- [Task statement] Tell me how many lines of the entries below include the string "corner", and give only the number.

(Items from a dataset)
______________________________
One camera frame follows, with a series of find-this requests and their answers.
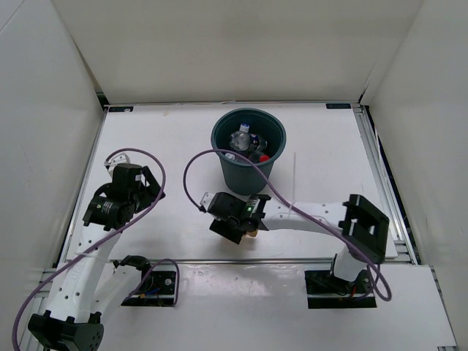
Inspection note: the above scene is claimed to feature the clear bottle dark label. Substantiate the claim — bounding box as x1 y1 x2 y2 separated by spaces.
230 133 268 157

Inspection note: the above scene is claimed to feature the clear bottle white cap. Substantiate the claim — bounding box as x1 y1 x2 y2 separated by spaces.
230 124 250 151

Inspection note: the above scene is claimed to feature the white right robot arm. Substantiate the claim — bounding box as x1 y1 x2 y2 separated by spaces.
200 192 389 293

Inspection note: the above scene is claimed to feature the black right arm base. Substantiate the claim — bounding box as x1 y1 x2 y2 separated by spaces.
304 270 377 309

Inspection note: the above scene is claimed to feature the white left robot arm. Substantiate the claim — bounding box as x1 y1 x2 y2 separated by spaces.
28 163 165 350

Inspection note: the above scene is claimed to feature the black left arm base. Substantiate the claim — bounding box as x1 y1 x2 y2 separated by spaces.
121 270 179 307

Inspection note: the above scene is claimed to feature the dark green plastic bin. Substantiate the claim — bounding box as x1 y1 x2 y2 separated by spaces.
211 108 286 195

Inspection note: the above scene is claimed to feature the dark bottle red cap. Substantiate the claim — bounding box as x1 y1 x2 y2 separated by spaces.
249 151 270 164

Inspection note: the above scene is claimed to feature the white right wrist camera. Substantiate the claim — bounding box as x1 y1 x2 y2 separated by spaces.
200 192 215 213

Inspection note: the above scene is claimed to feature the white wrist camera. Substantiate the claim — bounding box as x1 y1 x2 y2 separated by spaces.
200 192 215 213
104 152 131 171

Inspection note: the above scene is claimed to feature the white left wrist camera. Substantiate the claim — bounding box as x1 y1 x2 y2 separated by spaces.
104 152 131 171

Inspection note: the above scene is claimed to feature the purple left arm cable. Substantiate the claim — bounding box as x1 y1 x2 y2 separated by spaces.
11 148 179 350

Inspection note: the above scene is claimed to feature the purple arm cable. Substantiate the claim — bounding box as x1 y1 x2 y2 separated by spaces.
182 148 391 301
11 148 179 350

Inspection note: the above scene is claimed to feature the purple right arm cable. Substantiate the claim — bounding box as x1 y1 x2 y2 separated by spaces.
182 148 391 301

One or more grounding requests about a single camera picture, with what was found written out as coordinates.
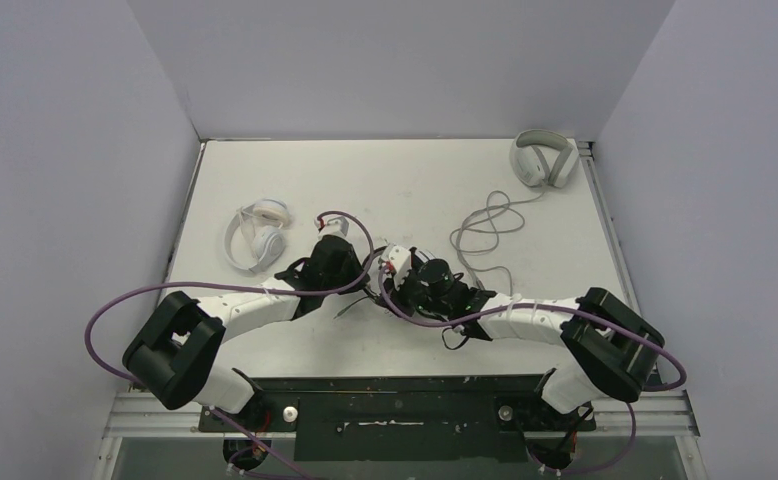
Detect aluminium rail frame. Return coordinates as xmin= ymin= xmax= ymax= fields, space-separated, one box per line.
xmin=90 ymin=140 xmax=702 ymax=480

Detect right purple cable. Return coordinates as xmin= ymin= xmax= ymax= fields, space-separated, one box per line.
xmin=376 ymin=261 xmax=688 ymax=477

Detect purple cable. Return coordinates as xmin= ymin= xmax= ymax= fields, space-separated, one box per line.
xmin=84 ymin=210 xmax=377 ymax=480
xmin=376 ymin=261 xmax=688 ymax=477

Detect black and white headphones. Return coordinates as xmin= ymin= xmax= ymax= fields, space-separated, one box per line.
xmin=334 ymin=243 xmax=414 ymax=319

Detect white wired headphones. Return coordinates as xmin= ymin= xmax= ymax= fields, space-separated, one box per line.
xmin=222 ymin=198 xmax=292 ymax=276

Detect grey white over-ear headphones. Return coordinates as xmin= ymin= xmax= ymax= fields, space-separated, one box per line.
xmin=449 ymin=129 xmax=581 ymax=296

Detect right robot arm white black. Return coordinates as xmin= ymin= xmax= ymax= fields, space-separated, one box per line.
xmin=378 ymin=246 xmax=665 ymax=428

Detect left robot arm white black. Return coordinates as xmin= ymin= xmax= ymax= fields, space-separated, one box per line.
xmin=122 ymin=235 xmax=369 ymax=430

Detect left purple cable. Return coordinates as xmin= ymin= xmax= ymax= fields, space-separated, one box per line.
xmin=84 ymin=210 xmax=377 ymax=480

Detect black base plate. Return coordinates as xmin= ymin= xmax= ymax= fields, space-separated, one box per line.
xmin=198 ymin=374 xmax=626 ymax=463

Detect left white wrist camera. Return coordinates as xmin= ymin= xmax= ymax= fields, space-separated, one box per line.
xmin=316 ymin=216 xmax=350 ymax=241

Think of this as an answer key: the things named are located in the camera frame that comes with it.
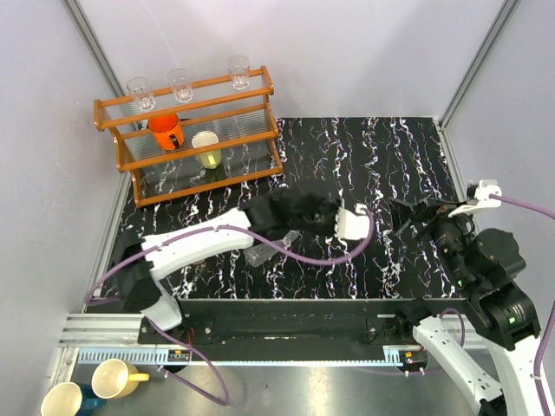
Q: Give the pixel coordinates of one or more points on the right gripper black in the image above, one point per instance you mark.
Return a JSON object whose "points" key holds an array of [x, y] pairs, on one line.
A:
{"points": [[430, 210]]}

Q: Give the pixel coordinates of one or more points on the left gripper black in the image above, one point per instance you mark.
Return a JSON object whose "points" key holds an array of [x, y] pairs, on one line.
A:
{"points": [[333, 208]]}

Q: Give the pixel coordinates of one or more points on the clear plastic bottle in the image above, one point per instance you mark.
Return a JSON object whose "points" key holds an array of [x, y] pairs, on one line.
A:
{"points": [[257, 255]]}

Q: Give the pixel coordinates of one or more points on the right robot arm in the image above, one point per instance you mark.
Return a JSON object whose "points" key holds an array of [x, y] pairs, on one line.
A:
{"points": [[484, 266]]}

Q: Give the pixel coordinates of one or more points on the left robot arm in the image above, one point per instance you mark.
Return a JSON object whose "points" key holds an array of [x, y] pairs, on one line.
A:
{"points": [[270, 216]]}

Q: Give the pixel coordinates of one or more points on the orange wooden shelf rack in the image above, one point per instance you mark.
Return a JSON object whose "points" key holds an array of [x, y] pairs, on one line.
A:
{"points": [[230, 137]]}

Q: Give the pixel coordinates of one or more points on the right clear glass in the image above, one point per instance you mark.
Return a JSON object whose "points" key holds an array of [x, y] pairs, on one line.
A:
{"points": [[239, 71]]}

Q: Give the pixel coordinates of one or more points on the clear glass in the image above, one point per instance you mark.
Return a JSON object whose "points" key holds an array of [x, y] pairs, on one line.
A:
{"points": [[239, 71], [180, 83], [140, 90]]}

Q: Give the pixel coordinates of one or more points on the orange mug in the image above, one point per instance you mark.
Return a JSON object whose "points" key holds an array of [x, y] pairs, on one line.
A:
{"points": [[167, 131]]}

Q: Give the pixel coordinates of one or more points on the middle clear glass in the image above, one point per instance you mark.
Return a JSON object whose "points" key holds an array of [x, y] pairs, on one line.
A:
{"points": [[180, 83]]}

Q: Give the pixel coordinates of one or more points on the left clear glass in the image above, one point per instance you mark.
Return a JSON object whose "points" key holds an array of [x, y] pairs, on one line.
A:
{"points": [[140, 90]]}

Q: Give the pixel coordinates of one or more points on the yellow mug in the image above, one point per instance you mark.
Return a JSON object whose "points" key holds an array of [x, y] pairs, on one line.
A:
{"points": [[115, 378]]}

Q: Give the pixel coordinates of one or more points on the cream blue mug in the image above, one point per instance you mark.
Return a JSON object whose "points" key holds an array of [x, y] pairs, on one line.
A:
{"points": [[71, 399]]}

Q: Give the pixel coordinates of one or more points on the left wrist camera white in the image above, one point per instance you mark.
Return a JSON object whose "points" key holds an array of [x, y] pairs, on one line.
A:
{"points": [[352, 225]]}

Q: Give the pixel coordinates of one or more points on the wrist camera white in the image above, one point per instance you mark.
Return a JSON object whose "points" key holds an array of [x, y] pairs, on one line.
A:
{"points": [[352, 225], [479, 198]]}

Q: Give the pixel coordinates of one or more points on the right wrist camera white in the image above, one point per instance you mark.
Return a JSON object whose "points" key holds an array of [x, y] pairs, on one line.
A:
{"points": [[479, 198]]}

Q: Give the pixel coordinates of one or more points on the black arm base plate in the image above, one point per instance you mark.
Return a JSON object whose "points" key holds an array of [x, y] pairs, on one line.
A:
{"points": [[315, 329]]}

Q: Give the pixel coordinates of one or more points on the grey slotted cable duct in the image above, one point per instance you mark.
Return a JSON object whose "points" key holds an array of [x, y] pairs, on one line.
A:
{"points": [[157, 356]]}

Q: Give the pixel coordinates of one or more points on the right corner aluminium post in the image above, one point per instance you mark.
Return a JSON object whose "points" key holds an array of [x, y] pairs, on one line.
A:
{"points": [[502, 18]]}

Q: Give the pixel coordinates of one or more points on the corner aluminium post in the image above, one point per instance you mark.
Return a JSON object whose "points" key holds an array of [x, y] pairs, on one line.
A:
{"points": [[86, 31], [502, 18]]}

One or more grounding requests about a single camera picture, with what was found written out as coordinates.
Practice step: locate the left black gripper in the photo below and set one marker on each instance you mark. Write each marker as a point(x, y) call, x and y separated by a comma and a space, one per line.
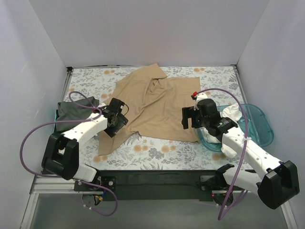
point(118, 125)

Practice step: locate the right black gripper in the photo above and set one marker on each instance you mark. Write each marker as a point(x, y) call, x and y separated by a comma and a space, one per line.
point(188, 117)

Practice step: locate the tan t shirt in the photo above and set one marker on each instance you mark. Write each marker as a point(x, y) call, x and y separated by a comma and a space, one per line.
point(154, 107)

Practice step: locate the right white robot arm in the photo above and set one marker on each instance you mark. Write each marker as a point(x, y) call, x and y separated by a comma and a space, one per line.
point(274, 181)

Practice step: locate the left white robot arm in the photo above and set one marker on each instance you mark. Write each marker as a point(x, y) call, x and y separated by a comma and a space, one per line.
point(62, 155)

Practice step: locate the white t shirt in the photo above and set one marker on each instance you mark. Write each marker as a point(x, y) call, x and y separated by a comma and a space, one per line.
point(230, 115)

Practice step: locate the floral table cloth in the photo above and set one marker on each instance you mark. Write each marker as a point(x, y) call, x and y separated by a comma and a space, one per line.
point(144, 153)

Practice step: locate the dark grey folded t shirt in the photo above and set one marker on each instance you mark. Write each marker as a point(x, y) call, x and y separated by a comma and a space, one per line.
point(70, 111)

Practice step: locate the black folded t shirt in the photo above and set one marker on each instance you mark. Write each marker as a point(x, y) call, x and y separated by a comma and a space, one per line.
point(55, 130)

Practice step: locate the teal plastic basket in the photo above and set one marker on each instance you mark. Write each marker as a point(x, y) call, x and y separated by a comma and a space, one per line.
point(258, 129)

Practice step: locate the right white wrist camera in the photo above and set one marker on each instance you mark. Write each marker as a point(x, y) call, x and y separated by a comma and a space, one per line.
point(198, 97)

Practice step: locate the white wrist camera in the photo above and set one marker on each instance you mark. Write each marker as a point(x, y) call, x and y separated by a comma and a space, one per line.
point(100, 108)
point(198, 97)

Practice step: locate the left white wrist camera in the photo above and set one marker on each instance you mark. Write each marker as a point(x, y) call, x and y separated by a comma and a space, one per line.
point(100, 108)

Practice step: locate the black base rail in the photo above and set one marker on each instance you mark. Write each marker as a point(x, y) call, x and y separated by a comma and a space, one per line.
point(156, 184)

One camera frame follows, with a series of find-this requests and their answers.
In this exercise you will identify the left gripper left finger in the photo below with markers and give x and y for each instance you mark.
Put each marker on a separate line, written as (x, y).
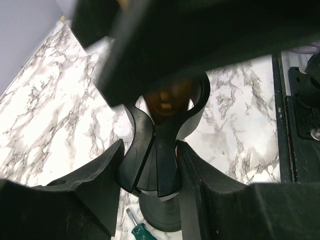
(82, 205)

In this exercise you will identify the gold microphone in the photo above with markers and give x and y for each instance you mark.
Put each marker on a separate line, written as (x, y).
(167, 102)

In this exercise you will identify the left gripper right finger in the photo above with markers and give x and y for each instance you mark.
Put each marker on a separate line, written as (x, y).
(214, 206)

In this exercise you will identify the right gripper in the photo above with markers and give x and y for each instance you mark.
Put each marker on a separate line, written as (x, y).
(158, 42)

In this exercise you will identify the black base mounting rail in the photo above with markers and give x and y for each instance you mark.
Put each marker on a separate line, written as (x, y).
(296, 79)

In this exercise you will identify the black round-base mic stand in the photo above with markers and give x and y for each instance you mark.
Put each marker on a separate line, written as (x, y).
(149, 169)

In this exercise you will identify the green handle screwdriver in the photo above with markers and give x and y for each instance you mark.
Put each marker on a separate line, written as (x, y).
(140, 231)

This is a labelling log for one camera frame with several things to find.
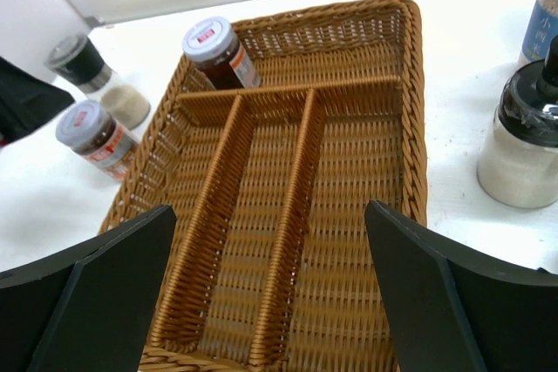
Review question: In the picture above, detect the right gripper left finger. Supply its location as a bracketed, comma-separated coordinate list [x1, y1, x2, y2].
[1, 205, 176, 372]

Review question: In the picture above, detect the black-cap white powder grinder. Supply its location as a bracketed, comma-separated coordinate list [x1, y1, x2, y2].
[44, 32, 151, 130]

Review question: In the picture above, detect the brown wicker divided basket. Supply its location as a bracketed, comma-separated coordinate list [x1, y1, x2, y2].
[102, 0, 427, 371]

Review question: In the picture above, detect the silver-cap blue-label tall jar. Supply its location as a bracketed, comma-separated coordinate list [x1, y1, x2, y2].
[518, 0, 557, 66]

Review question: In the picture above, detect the black-top white powder shaker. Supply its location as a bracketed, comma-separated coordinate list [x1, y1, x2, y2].
[477, 38, 557, 209]

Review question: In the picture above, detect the white-lid brown sauce jar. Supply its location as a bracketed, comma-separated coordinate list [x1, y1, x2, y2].
[55, 100, 139, 181]

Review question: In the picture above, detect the white-lid dark sauce jar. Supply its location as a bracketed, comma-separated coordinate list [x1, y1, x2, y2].
[182, 16, 262, 90]

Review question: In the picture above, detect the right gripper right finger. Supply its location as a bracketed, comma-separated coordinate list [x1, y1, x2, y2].
[364, 200, 557, 371]
______________________________
- [Exercise response] 2